Learn
About Low Interest Home Equity Loans
Lenders who offer low
interest home equity loans tend to have higher qualifications than those lenders
who offer higher interest home equity loans. In most cases you will need to have
superior credit in order to qualify for these loans. Therefore, if you have a
credit score under 700 you most likely won't qualify for a low interest loan.
However, every lender will have a different cut off rate.
The next thing
that you will need to qualify for low interest home equity loans is the correct
kind of income statistics. Lenders look at three different aspects of your income.
First they look at what type of income you have. Generally if you are self-employed
you will have a tougher time finding a lender to work with then if you have a
regular job. Secondly lenders look at how long you have had your current job or
business. Most lenders require that you have been employed at least a year with
your current employer before they will consider you for a loan. Finally they will
look at how much you make in a year and how consistent your income is.
The
third thing that lenders will look at when you apply for low interest home equity
loans is how much your home is worth and how much equity you have in your home.

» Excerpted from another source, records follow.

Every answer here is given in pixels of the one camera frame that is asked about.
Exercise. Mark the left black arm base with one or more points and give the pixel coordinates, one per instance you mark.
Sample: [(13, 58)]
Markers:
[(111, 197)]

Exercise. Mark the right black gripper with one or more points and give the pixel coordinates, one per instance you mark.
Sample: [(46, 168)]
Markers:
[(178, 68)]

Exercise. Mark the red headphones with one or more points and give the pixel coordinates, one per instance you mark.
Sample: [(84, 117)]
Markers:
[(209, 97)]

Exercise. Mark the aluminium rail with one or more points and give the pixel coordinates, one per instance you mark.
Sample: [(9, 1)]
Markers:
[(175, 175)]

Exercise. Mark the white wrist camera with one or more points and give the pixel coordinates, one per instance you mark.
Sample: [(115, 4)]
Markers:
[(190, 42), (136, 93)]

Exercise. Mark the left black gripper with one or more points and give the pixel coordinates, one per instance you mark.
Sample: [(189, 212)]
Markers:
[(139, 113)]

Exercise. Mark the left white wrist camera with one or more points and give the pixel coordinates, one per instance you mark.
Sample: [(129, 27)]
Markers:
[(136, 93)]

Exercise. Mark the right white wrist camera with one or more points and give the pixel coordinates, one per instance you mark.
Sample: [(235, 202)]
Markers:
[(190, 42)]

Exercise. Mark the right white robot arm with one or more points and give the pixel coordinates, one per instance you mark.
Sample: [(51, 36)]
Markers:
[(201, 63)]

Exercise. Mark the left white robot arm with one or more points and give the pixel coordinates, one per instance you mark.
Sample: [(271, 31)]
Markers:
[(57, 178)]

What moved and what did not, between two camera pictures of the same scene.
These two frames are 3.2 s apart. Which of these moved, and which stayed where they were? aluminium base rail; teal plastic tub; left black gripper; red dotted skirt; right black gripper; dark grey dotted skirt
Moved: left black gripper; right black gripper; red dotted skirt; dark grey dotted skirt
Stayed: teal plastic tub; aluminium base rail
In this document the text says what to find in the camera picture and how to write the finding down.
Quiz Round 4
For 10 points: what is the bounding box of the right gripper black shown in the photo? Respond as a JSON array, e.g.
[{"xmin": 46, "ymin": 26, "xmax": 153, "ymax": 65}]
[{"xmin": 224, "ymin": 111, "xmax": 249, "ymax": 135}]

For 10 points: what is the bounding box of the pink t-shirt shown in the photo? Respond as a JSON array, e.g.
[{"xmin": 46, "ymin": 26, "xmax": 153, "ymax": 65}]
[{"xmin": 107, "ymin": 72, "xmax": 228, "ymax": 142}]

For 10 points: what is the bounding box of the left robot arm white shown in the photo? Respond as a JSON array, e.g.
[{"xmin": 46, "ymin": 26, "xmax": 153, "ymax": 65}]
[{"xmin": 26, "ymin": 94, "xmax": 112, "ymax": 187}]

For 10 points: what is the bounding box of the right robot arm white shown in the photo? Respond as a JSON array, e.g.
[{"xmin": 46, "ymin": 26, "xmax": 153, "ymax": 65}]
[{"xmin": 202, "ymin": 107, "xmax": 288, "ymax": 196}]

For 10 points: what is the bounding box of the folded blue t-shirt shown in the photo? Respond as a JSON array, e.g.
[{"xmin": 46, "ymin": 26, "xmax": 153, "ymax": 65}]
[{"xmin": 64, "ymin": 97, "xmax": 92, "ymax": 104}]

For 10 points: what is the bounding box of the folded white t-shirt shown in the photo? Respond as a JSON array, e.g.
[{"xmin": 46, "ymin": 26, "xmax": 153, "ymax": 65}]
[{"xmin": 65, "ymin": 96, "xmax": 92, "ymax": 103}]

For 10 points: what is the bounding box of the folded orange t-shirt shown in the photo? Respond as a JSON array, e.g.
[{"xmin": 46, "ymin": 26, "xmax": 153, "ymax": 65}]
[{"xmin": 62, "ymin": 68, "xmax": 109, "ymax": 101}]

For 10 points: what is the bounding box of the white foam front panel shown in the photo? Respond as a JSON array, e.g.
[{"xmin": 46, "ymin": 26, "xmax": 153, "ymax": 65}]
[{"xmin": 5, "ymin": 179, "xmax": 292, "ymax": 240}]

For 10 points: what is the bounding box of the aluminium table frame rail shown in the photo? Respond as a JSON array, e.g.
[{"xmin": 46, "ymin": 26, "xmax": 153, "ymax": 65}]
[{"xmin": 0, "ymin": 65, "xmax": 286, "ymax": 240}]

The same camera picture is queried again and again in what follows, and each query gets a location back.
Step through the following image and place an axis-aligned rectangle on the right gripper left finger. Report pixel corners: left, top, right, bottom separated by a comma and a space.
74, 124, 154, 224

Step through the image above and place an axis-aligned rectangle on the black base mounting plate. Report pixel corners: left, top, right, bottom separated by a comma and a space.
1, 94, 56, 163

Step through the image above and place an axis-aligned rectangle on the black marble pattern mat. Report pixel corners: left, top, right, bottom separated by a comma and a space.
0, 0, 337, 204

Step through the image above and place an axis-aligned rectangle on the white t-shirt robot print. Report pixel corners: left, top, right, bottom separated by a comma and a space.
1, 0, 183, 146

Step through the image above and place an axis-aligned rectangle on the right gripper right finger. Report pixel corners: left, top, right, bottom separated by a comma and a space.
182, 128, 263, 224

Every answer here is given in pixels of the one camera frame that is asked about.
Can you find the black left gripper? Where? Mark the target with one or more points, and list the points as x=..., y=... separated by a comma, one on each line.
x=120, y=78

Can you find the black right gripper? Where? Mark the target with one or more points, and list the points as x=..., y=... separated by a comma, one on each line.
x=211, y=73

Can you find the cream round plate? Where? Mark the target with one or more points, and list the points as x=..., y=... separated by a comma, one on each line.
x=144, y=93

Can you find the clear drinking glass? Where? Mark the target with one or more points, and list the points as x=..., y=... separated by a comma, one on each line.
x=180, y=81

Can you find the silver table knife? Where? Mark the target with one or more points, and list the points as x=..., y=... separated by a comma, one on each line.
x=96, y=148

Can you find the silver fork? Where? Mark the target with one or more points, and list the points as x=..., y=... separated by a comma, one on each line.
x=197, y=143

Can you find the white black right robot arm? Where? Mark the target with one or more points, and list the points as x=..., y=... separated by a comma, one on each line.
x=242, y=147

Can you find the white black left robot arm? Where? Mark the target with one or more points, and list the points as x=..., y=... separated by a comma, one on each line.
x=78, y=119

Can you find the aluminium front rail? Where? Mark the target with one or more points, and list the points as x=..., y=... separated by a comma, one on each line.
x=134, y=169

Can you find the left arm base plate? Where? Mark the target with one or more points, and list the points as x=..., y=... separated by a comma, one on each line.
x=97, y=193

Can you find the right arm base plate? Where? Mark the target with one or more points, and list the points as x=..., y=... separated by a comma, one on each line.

If you have a lot of equity in your home then you will probably find it easier
to find a good home equity loan. However, if you purchased your home only a few
years ago and you don't have a lot of equity yet then you may have to search for
a lender that offers both low interest rates and a 125 percent home equity loan.
If you don't qualify for low interest home equity loans right now there
are things that you can do to help yourself qualify for a loan later on. First
you should request a copy of your credit report. Review the report and look for
errors. If you find a mistake right to the credit reporting agency and inform
them of the mistake. Next you can improve your credit rating by paying down your
credit cards. Start with the newest credit cards first as they carry more weight
than older debts do. Finally, if you were denied because of an employment problem
then you can try to correct the problem. You may want to take a second job, or
simply wait a year to meet the lenders employment longevity requirements.